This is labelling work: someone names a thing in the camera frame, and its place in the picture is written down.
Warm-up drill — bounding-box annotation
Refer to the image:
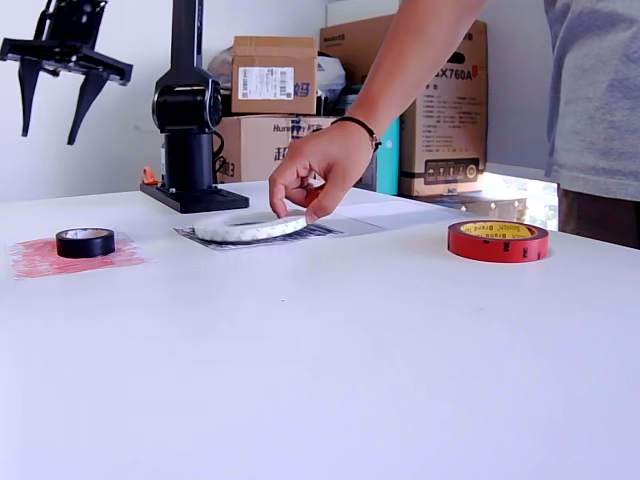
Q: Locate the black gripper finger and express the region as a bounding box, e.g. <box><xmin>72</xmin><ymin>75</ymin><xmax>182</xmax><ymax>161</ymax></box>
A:
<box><xmin>18</xmin><ymin>55</ymin><xmax>42</xmax><ymax>139</ymax></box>
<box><xmin>66</xmin><ymin>69</ymin><xmax>109</xmax><ymax>147</ymax></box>

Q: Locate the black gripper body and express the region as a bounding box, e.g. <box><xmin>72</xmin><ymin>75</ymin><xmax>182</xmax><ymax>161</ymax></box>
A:
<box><xmin>0</xmin><ymin>0</ymin><xmax>135</xmax><ymax>87</ymax></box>

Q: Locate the white tape roll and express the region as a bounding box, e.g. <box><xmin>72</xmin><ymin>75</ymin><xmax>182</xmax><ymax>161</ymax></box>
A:
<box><xmin>192</xmin><ymin>209</ymin><xmax>307</xmax><ymax>245</ymax></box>

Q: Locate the black tape roll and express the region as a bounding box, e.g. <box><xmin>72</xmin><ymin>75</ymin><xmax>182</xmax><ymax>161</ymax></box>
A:
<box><xmin>55</xmin><ymin>227</ymin><xmax>117</xmax><ymax>260</ymax></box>

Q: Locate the red tape roll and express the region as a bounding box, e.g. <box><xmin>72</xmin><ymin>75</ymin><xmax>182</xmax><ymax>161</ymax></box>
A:
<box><xmin>446</xmin><ymin>219</ymin><xmax>550</xmax><ymax>265</ymax></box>

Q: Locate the person right hand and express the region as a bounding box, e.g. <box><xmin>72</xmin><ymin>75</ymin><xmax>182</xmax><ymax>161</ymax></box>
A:
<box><xmin>268</xmin><ymin>119</ymin><xmax>381</xmax><ymax>225</ymax></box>

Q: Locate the grey plastic bag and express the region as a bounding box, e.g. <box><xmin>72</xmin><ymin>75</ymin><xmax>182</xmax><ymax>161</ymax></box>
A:
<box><xmin>207</xmin><ymin>48</ymin><xmax>235</xmax><ymax>91</ymax></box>
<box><xmin>317</xmin><ymin>54</ymin><xmax>347</xmax><ymax>101</ymax></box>

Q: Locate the Huntkey cardboard box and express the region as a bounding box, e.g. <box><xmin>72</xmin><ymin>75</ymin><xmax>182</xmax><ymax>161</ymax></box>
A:
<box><xmin>213</xmin><ymin>115</ymin><xmax>353</xmax><ymax>187</ymax></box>

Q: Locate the red scribbled paper sheet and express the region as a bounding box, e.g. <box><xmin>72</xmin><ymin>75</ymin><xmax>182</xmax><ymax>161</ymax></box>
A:
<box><xmin>8</xmin><ymin>234</ymin><xmax>156</xmax><ymax>281</ymax></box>

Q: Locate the cardboard box with shipping label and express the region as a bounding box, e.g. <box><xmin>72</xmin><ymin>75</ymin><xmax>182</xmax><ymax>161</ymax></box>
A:
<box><xmin>230</xmin><ymin>35</ymin><xmax>320</xmax><ymax>116</ymax></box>

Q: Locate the black scribbled paper sheet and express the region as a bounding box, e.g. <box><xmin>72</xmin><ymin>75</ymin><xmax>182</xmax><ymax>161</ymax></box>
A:
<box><xmin>172</xmin><ymin>219</ymin><xmax>346</xmax><ymax>255</ymax></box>

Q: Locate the teal carton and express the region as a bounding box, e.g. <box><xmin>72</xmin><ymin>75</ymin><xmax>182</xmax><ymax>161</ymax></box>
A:
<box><xmin>335</xmin><ymin>84</ymin><xmax>401</xmax><ymax>196</ymax></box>

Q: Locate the plain white paper sheet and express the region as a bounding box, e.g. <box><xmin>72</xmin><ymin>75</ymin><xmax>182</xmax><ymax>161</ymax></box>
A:
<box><xmin>319</xmin><ymin>199</ymin><xmax>476</xmax><ymax>234</ymax></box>

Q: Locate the tall GX760A cardboard box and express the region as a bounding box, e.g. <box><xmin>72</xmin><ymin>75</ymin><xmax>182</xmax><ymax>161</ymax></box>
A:
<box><xmin>319</xmin><ymin>13</ymin><xmax>489</xmax><ymax>197</ymax></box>

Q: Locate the dark low ledge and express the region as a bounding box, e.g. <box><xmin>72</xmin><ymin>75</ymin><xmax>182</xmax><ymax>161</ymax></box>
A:
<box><xmin>417</xmin><ymin>192</ymin><xmax>529</xmax><ymax>224</ymax></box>

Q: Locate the grey roller blind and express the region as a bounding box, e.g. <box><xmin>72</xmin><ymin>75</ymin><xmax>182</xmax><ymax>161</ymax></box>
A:
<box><xmin>487</xmin><ymin>0</ymin><xmax>559</xmax><ymax>184</ymax></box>

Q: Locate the person in grey shirt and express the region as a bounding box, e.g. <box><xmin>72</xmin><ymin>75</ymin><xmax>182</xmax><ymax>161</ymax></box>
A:
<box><xmin>542</xmin><ymin>0</ymin><xmax>640</xmax><ymax>251</ymax></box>

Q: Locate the black base power cable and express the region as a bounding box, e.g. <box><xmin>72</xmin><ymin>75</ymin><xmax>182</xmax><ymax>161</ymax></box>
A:
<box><xmin>212</xmin><ymin>128</ymin><xmax>229</xmax><ymax>185</ymax></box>

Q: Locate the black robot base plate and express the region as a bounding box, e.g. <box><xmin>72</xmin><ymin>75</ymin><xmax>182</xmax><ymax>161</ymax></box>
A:
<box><xmin>139</xmin><ymin>182</ymin><xmax>250</xmax><ymax>215</ymax></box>

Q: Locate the black wrist bracelet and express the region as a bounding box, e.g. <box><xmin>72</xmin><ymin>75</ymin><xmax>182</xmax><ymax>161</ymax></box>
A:
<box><xmin>328</xmin><ymin>115</ymin><xmax>384</xmax><ymax>152</ymax></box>

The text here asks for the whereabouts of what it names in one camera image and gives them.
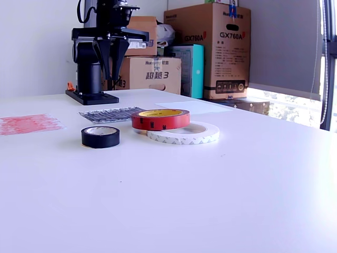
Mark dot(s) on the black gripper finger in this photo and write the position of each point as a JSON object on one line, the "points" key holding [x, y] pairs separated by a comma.
{"points": [[105, 52], [118, 52]]}

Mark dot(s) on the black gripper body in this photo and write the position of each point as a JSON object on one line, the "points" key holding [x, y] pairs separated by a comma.
{"points": [[137, 35]]}

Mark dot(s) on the red tape roll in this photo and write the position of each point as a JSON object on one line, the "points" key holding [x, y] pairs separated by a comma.
{"points": [[160, 122]]}

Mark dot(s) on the black tape roll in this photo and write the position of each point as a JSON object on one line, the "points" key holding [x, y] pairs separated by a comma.
{"points": [[100, 141]]}

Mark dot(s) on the white tape roll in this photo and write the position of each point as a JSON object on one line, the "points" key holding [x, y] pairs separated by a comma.
{"points": [[184, 141]]}

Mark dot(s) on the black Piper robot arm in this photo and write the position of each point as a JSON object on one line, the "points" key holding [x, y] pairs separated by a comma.
{"points": [[89, 76]]}

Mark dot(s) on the blue tape strip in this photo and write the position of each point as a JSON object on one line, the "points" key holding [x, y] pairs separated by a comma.
{"points": [[232, 10]]}

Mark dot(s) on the small cardboard box shipping label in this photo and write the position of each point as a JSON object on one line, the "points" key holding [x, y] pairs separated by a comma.
{"points": [[144, 23]]}

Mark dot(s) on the white plastic bag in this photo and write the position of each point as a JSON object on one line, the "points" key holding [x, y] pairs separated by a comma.
{"points": [[164, 33]]}

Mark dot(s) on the wide cardboard box blue print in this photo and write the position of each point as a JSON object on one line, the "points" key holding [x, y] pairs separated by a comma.
{"points": [[158, 76]]}

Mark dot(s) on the orange clamp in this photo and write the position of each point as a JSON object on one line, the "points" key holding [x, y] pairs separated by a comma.
{"points": [[70, 86]]}

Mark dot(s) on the black scribbled paper sheet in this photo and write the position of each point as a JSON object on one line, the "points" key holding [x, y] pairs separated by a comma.
{"points": [[105, 116]]}

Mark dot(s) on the teal and black carton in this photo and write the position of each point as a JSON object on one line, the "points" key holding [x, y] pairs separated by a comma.
{"points": [[197, 71]]}

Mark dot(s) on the tall GX760A cardboard box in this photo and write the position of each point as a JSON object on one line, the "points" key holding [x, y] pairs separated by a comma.
{"points": [[223, 66]]}

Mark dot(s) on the plain white paper sheet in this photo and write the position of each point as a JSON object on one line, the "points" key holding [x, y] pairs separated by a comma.
{"points": [[200, 106]]}

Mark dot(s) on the red scribbled paper sheet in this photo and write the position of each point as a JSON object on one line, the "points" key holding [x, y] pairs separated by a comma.
{"points": [[26, 125]]}

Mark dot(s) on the grey roller blind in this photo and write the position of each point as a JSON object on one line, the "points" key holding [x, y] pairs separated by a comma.
{"points": [[284, 44]]}

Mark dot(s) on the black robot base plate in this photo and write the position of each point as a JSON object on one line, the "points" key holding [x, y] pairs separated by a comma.
{"points": [[92, 98]]}

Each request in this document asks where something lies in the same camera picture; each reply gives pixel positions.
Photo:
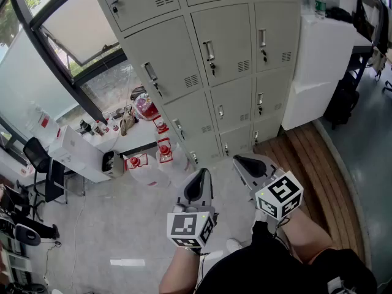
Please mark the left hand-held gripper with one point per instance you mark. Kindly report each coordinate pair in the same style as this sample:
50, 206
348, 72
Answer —
186, 225

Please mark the person's white right shoe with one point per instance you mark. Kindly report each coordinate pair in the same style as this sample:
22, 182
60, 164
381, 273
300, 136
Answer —
260, 217

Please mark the wooden slatted platform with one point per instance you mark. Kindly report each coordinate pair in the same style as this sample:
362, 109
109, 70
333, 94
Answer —
309, 164

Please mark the person's white left shoe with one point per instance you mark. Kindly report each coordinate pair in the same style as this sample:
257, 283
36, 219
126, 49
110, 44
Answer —
234, 244

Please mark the black padlock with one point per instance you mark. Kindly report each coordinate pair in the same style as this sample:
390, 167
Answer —
115, 10

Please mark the black backpack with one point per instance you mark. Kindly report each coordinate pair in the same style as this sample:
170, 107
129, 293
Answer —
341, 103

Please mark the locker door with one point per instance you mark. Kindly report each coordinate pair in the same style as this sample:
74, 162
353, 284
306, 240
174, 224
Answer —
226, 35

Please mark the small beige waste bin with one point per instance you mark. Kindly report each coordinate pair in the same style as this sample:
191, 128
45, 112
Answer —
118, 165

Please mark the green label water bottle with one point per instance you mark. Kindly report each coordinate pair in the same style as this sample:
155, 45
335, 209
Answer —
320, 6

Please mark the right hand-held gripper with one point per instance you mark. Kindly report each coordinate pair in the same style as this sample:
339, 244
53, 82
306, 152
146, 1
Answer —
280, 194

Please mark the person's right forearm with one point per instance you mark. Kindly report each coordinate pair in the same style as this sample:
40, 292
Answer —
306, 237

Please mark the grey metal locker cabinet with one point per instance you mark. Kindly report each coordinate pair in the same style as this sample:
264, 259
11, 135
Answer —
165, 51

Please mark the person's white shoe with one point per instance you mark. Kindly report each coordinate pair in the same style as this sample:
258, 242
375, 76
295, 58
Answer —
260, 217
234, 244

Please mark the brown crumpled bag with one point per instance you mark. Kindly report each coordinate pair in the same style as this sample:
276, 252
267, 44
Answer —
127, 124

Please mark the large clear jug red label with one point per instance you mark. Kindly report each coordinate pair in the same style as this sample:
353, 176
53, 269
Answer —
43, 124

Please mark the white desk black legs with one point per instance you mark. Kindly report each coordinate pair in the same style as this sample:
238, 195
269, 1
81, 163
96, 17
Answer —
363, 43

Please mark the white bottle red label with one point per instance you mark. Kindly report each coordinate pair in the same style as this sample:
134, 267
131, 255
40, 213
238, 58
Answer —
114, 124

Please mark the large white box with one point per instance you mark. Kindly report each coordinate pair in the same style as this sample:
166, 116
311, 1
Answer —
318, 66

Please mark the white flat cardboard box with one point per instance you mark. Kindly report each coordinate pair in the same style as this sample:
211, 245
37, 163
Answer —
76, 155

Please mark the person's left forearm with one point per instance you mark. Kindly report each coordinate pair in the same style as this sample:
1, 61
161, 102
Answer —
180, 271

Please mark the grey black handheld device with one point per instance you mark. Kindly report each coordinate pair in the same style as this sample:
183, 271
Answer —
27, 234

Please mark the black cup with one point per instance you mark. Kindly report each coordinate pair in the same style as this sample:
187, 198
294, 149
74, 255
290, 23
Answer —
85, 126

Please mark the black bag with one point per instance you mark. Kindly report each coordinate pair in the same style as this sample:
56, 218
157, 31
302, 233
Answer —
338, 14

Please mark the black window frame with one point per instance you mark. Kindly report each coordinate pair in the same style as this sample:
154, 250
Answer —
88, 103

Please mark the red patterned plastic bag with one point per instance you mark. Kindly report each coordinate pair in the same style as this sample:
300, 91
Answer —
145, 107

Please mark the black hanging jacket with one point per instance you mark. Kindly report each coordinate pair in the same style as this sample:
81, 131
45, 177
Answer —
364, 14

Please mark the black office chair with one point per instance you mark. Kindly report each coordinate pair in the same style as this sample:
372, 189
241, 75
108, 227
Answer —
36, 155

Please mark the person's black clothing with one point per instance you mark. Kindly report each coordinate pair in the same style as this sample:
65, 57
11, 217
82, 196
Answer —
275, 271

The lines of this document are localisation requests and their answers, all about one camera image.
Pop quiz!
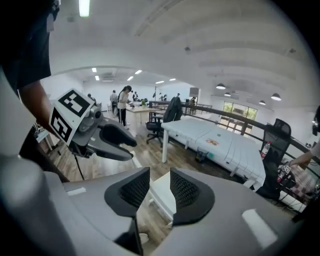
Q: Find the dark metal railing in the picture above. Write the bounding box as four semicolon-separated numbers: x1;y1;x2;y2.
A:
149;99;320;181

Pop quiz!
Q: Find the small dark basket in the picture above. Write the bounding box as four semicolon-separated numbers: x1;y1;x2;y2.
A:
195;147;210;163

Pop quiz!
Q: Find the another person's forearm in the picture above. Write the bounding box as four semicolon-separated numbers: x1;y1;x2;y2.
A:
289;147;320;171

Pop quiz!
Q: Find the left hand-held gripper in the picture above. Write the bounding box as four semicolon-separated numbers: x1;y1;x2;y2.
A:
48;87;138;162

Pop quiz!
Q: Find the window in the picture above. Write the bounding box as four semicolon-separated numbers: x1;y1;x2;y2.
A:
219;100;258;137

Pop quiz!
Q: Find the clear bottle with red label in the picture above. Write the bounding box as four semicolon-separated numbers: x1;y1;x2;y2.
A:
260;141;272;161

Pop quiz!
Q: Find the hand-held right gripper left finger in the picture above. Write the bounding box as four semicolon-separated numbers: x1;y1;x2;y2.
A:
44;166;151;256

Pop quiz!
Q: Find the white covered table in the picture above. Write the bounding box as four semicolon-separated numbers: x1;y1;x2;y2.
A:
161;118;266;189

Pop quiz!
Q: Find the wooden desk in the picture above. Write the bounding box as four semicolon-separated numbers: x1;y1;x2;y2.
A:
125;104;161;138

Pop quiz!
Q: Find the person's dark shirt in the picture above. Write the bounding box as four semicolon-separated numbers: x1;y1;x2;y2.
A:
0;0;61;97

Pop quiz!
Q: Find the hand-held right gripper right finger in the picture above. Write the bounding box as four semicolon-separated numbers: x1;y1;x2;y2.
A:
149;167;297;256

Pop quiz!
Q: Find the person's left forearm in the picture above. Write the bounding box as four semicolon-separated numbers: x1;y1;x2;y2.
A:
19;79;61;138

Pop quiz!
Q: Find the dark jacket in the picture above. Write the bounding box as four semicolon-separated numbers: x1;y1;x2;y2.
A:
163;96;184;123

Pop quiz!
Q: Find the black mesh office chair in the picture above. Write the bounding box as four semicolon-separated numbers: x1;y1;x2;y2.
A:
257;118;292;198

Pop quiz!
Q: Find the ceiling tube light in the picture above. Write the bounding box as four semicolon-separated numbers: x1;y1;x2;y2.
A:
78;0;91;18

> [Action item]
What you write should match, character for character, the lines from the one with "Q: Find the dark jacket" to the end of the data, both included.

> [Expected answer]
Q: Find the dark jacket in the picture above. Write the bounding box as four semicolon-separated numbers: x1;y1;x2;y2.
A:
163;96;184;123

Pop quiz!
Q: Find the black mesh office chair in the picture above. Write the bounding box as four semicolon-separated numbers: x1;y1;x2;y2.
A:
257;118;292;198

Pop quiz!
Q: Find the ceiling tube light in the picture above. Write the bounding box as four semicolon-separated numbers: x1;y1;x2;y2.
A:
78;0;91;18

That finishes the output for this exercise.